▶ **Exercise objective**
Please take the lines from the one holding "(177, 235) to (94, 44): 1.31" through the one holding "(146, 17): 2.00" in the data below and copy them exactly.

BEGIN Materials provided

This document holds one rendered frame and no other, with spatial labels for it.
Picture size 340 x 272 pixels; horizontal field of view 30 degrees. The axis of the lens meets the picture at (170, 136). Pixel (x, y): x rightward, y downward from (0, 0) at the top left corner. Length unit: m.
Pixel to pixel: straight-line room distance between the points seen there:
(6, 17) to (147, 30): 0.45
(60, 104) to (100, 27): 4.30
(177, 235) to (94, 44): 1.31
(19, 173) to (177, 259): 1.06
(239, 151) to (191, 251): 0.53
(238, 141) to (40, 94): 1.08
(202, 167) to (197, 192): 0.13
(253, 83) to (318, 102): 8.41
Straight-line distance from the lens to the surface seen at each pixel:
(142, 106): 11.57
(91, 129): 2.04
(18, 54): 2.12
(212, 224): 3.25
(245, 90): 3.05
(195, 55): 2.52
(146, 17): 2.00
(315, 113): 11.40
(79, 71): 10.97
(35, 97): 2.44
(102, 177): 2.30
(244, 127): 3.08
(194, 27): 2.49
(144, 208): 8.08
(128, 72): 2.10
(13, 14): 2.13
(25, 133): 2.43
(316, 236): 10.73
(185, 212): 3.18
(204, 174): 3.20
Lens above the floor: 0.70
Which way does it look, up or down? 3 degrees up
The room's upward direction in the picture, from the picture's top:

END Materials provided

▶ **Completed task**
(177, 235) to (94, 44): 1.31
(19, 173) to (177, 259): 1.06
(239, 151) to (191, 251): 0.53
(238, 141) to (40, 94): 1.08
(202, 167) to (197, 192): 0.13
(253, 83) to (318, 102): 8.41
Straight-line distance from the lens to the surface seen at each pixel:
(142, 106): 11.57
(91, 129): 2.04
(18, 54): 2.12
(212, 224): 3.25
(245, 90): 3.05
(195, 55): 2.52
(146, 17): 2.00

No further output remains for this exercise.